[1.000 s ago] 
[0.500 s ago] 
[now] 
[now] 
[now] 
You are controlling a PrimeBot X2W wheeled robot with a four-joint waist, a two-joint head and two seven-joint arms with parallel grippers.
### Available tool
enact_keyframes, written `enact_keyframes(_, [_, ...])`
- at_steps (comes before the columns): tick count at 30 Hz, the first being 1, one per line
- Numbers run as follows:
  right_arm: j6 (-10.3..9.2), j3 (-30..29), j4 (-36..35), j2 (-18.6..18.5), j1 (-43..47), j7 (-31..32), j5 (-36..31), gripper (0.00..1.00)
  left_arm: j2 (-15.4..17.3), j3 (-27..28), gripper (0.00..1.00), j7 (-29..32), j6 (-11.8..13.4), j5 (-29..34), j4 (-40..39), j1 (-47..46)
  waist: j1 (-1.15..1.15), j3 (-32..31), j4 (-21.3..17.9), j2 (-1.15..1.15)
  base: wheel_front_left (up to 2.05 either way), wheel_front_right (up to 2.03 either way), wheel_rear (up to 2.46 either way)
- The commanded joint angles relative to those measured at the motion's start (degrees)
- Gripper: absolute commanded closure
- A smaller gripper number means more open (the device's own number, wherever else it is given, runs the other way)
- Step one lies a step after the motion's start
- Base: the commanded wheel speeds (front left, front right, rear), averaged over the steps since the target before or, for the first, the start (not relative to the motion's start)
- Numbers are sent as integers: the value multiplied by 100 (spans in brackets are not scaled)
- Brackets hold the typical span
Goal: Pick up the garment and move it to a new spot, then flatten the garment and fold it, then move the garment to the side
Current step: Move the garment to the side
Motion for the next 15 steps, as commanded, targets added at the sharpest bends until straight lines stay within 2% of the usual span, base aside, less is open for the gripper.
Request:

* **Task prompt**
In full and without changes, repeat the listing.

* **Output for this task**
[1.000 s ago] 
[0.500 s ago] 
[now] 
[now] 
[now] 
You are controlling a PrimeBot X2W wheeled robot with a four-joint waist, a two-joint head and two seven-joint arms with parallel grippers.
### Available tool
enact_keyframes, written `enact_keyframes(_, [_, ...])`
- at_steps (comes before the columns): tick count at 30 Hz, the first being 1, one per line
- Numbers run as follows:
  right_arm: j6 (-10.3..9.2), j3 (-30..29), j4 (-36..35), j2 (-18.6..18.5), j1 (-43..47), j7 (-31..32), j5 (-36..31), gripper (0.00..1.00)
  left_arm: j2 (-15.4..17.3), j3 (-27..28), gripper (0.00..1.00), j7 (-29..32), j6 (-11.8..13.4), j5 (-29..34), j4 (-40..39), j1 (-47..46)
  waist: j1 (-1.15..1.15), j3 (-32..31), j4 (-21.3..17.9), j2 (-1.15..1.15)
  base: wheel_front_left (up to 2.05 either way), wheel_front_right (up to 2.03 either way), wheel_rear (up to 2.46 either way)
- The commanded joint angles relative to those measured at the motion's start (degrees)
- Gripper: absolute commanded closure
- A smaller gripper number means more open (the device's own number, wherever else it is given, runs the other way)
- Step one lies a step after the motion's start
- Base: the commanded wheel speeds (front left, front right, rear), averaged over the steps since the target before or, for the first, the start (not relative to the motion's start)
- Numbers are sent as integers: the value multiplied by 100 (spans in brackets are not scaled)
- Brackets hold the typical span
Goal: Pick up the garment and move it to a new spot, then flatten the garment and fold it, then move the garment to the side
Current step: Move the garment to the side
Motion for the next 15 steps, as commanded, targets added at the sharpest bends until straight lines stay within 2% of the usual span, base aside, less is open for the gripper.
Request:

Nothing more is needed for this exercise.